LOS ANGELES — Left-hander Scott Kazmir agreed to a three-year, $48 million contract on Wednesday with the Los Angeles Dodgers.
The three-time All-Star was among the top names left on the free-agent market after revitalizing his career over the past three seasons with Cleveland, Oakland and Houston. He ranked fourth in the AL with a 3.10 ERA last year while going 7-11 for the Athletics and the Astros.
Kazmir hailed the deal in a post on his Twitter account: "What a great day to officially be a Dodger!"
He also wished a happy 80th birthday to Dodgers Hall of Famer Sandy Koufax, whom he called "my lefty idol."
Kazmir’s deal includes an opt-out clause after the first year, but his arrival is a highlight in an unusual off-season for the Dodgers, whose fans are still sore about losing superstar right-hander Zack Greinke in free agency to Arizona.
Los Angeles also declined to close a deal with right-hander Hisashi Iwakuma, who re-signed with Seattle, and backed out of a trade for Cincinnati closer Aroldis Chapman after learning the Cuban had been investigated over an accusation of domestic violence.
Kazmir is headed to the NL for the first time in his six-team, 11-year major league career, but the Dodgers’ front office is quite familiar with the resilient 31-year-old starter.
He began his career in Tampa Bay shortly before Andrew Friedman, now the Dodgers’ president of baseball operations, became the Rays’ general manager. Kazmir then revived his career in Oakland in 2014 while Dodgers general manager Farhan Zaidi was the A’s assistant GM.
Zaidi has watched Kazmir’s evolution from a young pitcher relying heavily on his fastball and breaking ball into a veteran with one of the majors’ best change-ups. The Dodgers GM credits Kazmir’s athleticism for his return to prominence.
"The guy I saw in Oakland was a great teammate, a guy who I think really appreciated the chance to put the big-league uniform on every day," Zaidi said Wednesday. "I really felt like based on my interaction with him in Oakland, he would really be an additive guy to our clubhouse."
Acquired by his hometown Astros for the playoff stretch last July, Kazmir went 0-3 in his final seven starts before getting no decision in his only post-season appearance.
Kazmir is back in Southern California after crashing out of the majors in 2011 following three mostly awful years with the Los Angeles Angels. After recovering from injuries and playing independent ball, he returned to the Indians in 2013 and took off with Oakland in 2014, going 15-9.

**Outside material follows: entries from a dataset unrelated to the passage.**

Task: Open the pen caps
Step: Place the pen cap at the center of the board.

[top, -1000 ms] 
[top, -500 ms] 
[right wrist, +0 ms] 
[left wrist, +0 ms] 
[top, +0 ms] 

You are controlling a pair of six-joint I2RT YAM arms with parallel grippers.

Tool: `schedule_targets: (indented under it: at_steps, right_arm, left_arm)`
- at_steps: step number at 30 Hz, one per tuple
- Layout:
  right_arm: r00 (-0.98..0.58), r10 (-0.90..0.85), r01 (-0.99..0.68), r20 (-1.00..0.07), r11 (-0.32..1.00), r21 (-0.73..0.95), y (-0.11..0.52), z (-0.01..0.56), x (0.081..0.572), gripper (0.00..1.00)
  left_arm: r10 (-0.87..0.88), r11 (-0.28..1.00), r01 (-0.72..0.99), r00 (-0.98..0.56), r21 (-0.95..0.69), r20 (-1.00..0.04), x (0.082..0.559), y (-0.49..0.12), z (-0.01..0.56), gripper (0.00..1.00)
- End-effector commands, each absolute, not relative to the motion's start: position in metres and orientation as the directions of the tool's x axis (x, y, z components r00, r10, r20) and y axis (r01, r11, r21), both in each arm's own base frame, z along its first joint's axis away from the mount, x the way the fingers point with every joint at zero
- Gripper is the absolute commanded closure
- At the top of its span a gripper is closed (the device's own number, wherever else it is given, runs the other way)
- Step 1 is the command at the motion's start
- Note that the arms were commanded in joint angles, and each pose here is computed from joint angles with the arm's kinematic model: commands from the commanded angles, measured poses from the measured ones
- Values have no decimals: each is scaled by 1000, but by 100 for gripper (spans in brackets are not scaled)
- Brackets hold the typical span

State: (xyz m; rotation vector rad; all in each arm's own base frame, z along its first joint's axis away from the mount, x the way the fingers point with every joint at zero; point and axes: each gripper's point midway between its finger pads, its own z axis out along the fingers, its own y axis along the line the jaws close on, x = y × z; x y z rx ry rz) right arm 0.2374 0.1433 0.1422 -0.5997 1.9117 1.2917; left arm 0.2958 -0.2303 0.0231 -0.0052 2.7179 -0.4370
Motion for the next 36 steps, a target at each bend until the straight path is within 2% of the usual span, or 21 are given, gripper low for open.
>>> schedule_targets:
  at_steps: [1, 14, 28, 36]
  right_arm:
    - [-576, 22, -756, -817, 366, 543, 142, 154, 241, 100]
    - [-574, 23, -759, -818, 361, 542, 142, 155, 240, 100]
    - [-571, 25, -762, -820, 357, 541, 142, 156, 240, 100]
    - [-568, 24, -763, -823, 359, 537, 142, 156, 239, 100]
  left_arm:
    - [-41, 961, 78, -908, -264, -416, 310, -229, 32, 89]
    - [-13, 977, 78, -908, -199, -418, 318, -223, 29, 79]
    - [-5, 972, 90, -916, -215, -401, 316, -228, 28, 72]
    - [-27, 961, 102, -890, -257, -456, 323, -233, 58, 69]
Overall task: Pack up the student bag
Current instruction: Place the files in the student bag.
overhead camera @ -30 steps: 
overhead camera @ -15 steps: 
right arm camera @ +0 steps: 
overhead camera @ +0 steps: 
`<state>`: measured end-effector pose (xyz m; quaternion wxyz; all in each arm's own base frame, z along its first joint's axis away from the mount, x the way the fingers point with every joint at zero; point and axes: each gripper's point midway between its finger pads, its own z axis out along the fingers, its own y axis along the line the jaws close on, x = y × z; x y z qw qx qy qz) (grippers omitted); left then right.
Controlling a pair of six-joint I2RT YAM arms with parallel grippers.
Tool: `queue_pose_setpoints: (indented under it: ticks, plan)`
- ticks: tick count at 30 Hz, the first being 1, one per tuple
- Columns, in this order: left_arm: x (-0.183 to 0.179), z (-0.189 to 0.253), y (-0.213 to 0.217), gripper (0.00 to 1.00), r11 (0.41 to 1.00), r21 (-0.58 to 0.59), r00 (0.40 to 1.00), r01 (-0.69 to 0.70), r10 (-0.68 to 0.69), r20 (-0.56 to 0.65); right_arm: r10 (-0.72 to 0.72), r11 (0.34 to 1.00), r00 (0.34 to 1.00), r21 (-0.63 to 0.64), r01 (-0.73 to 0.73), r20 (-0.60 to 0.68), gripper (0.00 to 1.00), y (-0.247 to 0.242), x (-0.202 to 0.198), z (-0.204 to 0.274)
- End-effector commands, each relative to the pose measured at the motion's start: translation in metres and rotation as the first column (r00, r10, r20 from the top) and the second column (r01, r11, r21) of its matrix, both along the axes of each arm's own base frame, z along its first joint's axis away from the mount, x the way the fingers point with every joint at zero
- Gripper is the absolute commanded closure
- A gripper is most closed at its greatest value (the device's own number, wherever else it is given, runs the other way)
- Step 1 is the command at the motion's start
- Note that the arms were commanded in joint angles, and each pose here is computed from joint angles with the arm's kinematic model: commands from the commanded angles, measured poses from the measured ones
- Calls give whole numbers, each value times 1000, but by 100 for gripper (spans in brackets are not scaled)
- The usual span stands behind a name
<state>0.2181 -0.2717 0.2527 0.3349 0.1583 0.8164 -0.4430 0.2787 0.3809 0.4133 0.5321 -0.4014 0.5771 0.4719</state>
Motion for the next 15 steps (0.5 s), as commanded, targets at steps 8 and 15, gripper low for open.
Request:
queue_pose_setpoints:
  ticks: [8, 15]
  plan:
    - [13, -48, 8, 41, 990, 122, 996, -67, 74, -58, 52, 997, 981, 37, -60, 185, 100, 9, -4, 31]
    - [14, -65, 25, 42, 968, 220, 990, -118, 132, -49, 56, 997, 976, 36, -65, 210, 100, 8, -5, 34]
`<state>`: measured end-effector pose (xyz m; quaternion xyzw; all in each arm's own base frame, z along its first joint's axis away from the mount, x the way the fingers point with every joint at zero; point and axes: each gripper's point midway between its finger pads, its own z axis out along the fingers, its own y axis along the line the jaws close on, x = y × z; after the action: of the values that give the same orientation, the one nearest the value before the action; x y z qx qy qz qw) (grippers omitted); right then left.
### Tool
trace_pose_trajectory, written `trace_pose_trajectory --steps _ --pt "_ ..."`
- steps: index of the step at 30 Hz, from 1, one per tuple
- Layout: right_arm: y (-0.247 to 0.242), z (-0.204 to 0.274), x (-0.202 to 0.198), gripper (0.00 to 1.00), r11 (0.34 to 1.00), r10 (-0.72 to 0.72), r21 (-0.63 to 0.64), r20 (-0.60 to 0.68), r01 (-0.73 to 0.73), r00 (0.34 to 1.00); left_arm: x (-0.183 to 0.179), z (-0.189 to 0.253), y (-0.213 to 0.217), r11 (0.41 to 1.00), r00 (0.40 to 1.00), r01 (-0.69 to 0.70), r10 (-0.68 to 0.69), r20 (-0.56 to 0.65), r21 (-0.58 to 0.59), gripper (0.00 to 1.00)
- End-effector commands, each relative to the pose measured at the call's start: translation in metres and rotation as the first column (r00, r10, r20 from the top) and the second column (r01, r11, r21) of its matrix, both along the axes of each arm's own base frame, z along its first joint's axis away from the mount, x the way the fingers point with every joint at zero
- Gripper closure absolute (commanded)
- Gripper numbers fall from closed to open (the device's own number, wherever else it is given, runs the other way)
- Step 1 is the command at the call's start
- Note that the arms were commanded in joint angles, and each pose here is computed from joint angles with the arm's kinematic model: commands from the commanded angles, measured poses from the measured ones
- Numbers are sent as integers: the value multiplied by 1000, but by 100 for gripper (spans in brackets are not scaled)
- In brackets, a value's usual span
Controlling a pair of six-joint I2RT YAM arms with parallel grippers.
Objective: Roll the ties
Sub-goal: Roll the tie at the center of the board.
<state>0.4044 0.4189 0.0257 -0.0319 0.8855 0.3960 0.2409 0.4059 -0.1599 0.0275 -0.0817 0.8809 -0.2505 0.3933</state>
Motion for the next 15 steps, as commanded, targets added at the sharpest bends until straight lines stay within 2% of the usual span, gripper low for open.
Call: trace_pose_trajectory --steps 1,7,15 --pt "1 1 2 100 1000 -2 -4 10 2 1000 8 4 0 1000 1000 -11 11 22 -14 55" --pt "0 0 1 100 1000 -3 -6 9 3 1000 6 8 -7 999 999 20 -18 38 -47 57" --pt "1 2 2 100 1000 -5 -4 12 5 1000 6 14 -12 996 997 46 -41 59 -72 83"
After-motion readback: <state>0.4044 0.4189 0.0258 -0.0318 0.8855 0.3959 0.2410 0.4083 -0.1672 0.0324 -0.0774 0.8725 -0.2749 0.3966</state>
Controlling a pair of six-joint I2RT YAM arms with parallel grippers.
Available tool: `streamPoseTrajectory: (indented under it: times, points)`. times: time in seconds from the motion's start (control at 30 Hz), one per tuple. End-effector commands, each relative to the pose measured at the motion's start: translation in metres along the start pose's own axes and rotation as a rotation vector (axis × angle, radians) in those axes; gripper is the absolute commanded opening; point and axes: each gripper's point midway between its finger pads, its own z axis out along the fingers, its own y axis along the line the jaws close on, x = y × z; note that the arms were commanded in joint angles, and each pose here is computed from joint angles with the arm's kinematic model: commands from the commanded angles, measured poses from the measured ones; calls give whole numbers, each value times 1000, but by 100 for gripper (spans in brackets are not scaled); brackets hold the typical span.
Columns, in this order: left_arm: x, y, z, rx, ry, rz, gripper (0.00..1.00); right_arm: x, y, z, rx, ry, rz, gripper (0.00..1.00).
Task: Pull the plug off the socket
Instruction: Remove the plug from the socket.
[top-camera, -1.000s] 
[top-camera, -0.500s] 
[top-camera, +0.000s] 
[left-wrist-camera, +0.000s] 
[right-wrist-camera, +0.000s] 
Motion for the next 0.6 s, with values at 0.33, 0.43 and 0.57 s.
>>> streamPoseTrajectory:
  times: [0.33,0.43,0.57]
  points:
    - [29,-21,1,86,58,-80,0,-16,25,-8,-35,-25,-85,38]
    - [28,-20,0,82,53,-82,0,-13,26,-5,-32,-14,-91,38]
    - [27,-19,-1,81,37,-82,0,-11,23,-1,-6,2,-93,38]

"I think that’s a testament to his will and resolve to get back to performing at a high level," Zaidi said. "I go back to when we signed him to that two-year deal in Oakland. He was coming off that season in Cleveland, and people viewed it as a risk … and he made us look very smart for making that deal in retrospect. I actually view it as a positive when a guy has been through those down times and comes out on the other side. I think it just adds to guys’ character and resolve."
After deciding not to make a major off-season splash with their ample cash, the three-time defending NL West champions have assembled a potential opening day rotation featuring five left-handers: Clayton Kershaw, Kazmir, Brett Anderson, Hyun-Jin Ryu and Alex Wood.
That might sound tantalizing to the NL West’s top sluggers, most of whom are right-handed hitters, including Paul Goldschmidt, A.J. Pollock, Matt Kemp, Buster Posey and Hunter Pence.
Dodgers right-hander Brandon McCarthy also is expected to return during the 2016 season after elbow ligament replacement surgery. He greeted yet another lefty’s arrival on Twitter with his typical dry wit: "This is blatant handism and I’m filing a hostile workplace grievance."
Zaidi confirmed the Dodgers backed out of a deal for the hard-throwing Chapman after learning about his apparent scuffle with a girlfriend. The Yankees subsequently acquired Chapman for four minor-leaguers, but have received heavy criticism for the move.
"We did come to an agreement in principle on a deal, and as the details that emerged came to light, we just weren’t comfortable making the move," Zaidi said. "Every situation like this is different. Every organization has to make their own decision on it. We made a decision based on the information that was at hand, and we stand by it and we move on."
The Dodgers designated outfielder Daniel Fields for assignment to make room for Kazmir on their 40-man roster.